Items from a data source
-*-*-
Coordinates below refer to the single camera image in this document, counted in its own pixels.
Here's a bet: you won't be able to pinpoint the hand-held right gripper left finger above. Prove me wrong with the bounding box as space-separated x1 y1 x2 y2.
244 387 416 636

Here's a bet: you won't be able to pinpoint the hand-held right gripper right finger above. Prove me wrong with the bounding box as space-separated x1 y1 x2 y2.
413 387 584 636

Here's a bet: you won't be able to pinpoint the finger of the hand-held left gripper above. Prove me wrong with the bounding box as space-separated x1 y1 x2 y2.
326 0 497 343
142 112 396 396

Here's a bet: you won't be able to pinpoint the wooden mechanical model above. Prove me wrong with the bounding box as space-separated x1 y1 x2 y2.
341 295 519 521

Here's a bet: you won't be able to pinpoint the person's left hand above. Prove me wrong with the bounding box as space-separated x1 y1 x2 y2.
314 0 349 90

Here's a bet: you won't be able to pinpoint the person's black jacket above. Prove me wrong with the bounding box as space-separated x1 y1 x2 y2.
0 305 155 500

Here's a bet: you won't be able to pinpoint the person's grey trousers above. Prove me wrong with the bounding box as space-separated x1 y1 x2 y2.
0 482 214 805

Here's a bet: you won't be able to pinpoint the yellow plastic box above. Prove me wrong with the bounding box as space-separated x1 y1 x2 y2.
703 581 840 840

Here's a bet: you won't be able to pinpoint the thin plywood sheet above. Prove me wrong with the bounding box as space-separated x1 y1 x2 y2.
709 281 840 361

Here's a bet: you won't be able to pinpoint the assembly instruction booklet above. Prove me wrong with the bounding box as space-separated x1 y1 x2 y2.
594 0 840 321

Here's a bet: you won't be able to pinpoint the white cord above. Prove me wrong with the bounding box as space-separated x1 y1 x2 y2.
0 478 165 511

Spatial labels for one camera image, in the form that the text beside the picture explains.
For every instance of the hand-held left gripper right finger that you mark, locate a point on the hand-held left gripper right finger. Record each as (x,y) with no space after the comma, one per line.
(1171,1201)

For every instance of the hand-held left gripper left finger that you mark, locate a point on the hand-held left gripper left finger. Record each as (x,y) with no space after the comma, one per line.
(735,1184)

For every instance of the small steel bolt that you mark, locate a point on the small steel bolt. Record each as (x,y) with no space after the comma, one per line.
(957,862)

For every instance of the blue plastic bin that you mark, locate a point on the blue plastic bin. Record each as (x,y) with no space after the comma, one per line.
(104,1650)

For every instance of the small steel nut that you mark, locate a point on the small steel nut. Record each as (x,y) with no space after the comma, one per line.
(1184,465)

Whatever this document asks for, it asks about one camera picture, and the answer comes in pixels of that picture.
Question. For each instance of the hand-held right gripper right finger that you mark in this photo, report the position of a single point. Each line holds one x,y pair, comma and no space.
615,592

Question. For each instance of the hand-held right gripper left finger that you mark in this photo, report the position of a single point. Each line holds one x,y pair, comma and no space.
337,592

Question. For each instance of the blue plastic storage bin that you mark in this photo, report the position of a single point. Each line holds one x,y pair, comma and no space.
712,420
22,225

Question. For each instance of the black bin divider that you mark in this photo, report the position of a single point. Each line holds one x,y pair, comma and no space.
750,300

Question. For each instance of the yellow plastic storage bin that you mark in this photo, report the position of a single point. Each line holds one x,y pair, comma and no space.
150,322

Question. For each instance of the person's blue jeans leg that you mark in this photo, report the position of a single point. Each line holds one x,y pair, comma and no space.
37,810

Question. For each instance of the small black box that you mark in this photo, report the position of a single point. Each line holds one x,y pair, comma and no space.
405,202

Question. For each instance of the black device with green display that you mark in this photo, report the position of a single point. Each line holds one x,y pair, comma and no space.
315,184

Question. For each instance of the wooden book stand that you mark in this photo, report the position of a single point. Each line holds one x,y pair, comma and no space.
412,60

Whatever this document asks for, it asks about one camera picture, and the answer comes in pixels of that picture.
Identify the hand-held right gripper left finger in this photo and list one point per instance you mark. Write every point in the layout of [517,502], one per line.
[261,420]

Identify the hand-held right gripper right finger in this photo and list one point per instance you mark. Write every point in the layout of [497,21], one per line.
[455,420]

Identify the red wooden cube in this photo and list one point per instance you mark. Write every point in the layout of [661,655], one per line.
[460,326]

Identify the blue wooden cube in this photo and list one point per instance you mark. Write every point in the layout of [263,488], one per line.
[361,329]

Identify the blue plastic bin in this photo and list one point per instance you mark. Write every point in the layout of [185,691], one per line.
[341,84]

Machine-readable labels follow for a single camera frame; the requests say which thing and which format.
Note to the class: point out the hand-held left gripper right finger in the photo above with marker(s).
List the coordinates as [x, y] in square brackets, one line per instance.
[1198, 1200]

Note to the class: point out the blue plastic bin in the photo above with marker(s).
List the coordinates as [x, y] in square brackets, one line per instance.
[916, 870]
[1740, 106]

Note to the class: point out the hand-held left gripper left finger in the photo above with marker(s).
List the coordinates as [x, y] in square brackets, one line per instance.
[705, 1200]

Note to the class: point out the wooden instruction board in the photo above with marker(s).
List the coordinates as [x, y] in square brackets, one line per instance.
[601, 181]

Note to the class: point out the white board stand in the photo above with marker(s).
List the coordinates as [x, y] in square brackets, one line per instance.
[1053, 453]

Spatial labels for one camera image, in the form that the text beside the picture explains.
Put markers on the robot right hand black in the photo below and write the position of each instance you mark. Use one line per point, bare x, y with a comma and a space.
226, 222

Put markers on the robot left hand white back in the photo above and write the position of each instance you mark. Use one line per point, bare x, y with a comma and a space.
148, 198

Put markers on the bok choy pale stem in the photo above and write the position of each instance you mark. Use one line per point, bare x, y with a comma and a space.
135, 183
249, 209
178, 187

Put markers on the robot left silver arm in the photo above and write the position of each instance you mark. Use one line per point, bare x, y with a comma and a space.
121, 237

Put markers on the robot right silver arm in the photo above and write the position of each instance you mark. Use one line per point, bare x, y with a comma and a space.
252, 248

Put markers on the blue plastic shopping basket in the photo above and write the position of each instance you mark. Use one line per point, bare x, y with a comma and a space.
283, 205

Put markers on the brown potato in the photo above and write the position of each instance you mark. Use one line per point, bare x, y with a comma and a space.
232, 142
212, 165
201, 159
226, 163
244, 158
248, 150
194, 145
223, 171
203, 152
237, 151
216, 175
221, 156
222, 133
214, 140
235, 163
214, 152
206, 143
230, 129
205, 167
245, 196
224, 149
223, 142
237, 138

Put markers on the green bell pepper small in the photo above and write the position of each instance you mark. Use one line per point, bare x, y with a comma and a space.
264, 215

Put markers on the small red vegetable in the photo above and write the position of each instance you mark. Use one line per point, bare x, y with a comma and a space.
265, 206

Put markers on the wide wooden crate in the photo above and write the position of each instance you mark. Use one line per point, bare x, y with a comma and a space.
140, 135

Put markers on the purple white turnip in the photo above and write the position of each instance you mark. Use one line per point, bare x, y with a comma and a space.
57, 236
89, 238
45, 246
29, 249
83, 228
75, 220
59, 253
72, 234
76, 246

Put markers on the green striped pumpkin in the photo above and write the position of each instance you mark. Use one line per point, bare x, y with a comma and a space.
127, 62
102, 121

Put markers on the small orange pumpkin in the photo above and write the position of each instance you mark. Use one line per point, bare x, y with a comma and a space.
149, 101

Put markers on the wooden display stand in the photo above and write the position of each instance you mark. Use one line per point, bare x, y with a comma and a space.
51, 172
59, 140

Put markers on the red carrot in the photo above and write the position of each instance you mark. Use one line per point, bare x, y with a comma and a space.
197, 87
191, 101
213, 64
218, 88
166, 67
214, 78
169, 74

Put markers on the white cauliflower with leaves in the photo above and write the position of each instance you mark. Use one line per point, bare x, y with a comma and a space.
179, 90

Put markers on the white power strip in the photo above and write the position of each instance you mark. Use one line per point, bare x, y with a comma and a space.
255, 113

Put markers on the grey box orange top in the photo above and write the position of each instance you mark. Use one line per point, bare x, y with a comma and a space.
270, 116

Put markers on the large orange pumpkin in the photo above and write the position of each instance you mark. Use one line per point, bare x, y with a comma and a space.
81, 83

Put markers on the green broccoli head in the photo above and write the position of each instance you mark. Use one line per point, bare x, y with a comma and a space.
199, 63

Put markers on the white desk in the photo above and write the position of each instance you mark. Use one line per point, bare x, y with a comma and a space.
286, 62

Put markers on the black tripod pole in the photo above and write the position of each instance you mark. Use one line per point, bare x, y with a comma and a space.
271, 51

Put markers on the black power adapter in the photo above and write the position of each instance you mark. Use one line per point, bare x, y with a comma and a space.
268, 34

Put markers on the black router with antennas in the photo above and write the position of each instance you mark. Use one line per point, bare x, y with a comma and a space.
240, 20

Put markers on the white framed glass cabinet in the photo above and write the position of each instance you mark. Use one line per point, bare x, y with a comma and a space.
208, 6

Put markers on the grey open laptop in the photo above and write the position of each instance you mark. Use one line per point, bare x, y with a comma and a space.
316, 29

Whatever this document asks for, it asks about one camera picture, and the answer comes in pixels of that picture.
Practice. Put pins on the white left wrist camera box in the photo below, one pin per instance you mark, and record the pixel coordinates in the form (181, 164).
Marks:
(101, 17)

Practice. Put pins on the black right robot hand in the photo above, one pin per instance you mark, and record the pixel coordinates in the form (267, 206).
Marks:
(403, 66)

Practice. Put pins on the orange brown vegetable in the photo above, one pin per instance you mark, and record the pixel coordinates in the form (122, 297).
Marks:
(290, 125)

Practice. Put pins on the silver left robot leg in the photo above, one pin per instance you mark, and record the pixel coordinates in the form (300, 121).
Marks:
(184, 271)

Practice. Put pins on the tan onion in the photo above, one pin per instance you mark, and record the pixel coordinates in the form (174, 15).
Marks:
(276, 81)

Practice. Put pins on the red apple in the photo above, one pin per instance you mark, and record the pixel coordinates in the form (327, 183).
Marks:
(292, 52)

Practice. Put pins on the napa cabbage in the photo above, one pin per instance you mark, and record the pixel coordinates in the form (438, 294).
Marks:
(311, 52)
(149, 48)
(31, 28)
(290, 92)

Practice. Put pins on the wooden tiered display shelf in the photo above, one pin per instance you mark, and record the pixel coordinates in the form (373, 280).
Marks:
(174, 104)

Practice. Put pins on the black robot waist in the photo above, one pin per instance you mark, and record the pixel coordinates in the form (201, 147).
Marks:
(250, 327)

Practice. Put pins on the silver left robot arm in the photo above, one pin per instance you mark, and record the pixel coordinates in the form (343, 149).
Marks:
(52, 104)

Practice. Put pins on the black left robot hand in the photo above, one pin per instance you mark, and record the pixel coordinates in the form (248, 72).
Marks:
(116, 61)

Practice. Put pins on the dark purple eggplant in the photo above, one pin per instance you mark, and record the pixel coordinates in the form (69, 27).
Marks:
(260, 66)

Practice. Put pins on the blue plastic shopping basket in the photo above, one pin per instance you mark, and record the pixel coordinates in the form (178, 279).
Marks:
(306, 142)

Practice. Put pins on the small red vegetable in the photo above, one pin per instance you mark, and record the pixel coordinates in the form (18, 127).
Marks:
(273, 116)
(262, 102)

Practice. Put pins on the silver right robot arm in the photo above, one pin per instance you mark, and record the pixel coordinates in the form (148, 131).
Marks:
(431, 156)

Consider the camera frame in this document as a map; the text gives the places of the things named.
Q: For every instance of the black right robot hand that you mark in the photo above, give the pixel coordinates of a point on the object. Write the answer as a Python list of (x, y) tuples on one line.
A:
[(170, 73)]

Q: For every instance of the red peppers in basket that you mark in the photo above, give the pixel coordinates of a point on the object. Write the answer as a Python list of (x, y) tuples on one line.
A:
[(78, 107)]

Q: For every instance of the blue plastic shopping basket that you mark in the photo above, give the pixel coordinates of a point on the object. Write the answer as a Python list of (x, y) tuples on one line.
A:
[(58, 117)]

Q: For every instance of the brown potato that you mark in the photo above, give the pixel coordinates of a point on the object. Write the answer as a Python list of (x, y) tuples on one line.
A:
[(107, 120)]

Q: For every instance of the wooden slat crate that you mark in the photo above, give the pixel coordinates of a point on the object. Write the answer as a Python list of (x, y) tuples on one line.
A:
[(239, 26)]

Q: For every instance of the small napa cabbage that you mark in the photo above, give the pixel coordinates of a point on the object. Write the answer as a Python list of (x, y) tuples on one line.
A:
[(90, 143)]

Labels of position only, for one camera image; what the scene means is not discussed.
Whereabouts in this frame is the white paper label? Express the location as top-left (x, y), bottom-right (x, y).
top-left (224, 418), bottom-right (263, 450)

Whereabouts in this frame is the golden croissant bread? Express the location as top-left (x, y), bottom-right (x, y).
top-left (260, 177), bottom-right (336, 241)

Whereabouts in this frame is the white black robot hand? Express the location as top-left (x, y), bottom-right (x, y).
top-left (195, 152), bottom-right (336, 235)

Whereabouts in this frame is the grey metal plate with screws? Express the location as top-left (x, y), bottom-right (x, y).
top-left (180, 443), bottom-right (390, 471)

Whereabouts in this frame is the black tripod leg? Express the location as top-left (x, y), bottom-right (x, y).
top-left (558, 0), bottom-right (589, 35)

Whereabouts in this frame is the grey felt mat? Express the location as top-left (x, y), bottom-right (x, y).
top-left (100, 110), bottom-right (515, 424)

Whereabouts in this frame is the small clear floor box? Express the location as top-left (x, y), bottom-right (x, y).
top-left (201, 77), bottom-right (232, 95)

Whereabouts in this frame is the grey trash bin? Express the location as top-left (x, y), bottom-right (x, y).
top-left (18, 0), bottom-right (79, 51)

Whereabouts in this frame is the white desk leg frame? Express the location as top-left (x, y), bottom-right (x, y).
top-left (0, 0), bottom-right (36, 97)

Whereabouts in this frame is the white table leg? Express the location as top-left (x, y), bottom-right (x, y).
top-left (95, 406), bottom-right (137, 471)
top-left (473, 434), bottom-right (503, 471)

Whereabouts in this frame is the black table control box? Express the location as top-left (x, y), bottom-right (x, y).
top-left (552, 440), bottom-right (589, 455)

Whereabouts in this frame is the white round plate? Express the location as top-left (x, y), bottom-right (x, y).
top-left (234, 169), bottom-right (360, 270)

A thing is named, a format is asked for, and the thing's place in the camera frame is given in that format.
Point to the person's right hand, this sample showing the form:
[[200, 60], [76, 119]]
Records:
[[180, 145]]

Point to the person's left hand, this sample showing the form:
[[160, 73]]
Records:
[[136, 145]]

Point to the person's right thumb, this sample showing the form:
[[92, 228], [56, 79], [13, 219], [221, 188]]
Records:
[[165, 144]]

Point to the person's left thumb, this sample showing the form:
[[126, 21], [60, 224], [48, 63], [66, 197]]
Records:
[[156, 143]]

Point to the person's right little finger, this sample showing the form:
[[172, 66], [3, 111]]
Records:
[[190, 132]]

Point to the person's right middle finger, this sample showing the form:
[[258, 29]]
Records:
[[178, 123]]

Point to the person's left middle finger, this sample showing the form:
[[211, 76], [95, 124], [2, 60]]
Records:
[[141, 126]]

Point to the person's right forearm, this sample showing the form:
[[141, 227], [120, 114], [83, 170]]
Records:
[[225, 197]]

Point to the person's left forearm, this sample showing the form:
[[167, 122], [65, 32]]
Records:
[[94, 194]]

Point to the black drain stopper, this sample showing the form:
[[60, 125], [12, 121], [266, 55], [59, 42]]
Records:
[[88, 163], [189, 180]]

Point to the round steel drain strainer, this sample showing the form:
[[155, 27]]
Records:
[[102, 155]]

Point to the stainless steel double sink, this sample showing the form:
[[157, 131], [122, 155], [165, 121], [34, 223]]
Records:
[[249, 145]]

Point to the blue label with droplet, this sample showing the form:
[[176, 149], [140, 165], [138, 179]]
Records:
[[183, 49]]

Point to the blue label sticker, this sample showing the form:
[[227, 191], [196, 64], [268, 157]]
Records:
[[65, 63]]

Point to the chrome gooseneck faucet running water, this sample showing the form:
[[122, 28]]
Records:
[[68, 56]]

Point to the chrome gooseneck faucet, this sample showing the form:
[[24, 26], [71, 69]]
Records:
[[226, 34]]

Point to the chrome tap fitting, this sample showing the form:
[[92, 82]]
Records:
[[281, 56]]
-*-*-
## Your objective
From the line containing "Point to the person's right middle" to the final line of the data, repeat each line exactly. Include both ends.

## Task output
Point to the person's right middle finger, this sample showing the form:
[[258, 29]]
Records:
[[178, 123]]

Point to the person's left middle finger, this sample showing the form:
[[211, 76], [95, 124], [2, 60]]
Records:
[[141, 126]]

Point to the person's right forearm, this sample showing the form:
[[141, 227], [120, 114], [83, 170]]
Records:
[[225, 197]]

Point to the person's left forearm, this sample showing the form:
[[167, 122], [65, 32]]
Records:
[[94, 194]]

Point to the black drain stopper, this sample showing the form:
[[60, 125], [12, 121], [266, 55], [59, 42]]
Records:
[[88, 163], [189, 180]]

Point to the round steel drain strainer, this sample showing the form:
[[155, 27]]
Records:
[[102, 155]]

Point to the stainless steel double sink, this sample showing the form:
[[157, 131], [122, 155], [165, 121], [34, 223]]
Records:
[[249, 145]]

Point to the blue label with droplet, this sample showing the form:
[[176, 149], [140, 165], [138, 179]]
Records:
[[183, 49]]

Point to the blue label sticker, this sample showing the form:
[[227, 191], [196, 64], [268, 157]]
Records:
[[65, 63]]

Point to the chrome gooseneck faucet running water, this sample showing the form:
[[122, 28]]
Records:
[[68, 56]]

Point to the chrome gooseneck faucet, this sample showing the form:
[[24, 26], [71, 69]]
Records:
[[226, 34]]

Point to the chrome tap fitting, this sample showing the form:
[[92, 82]]
Records:
[[281, 56]]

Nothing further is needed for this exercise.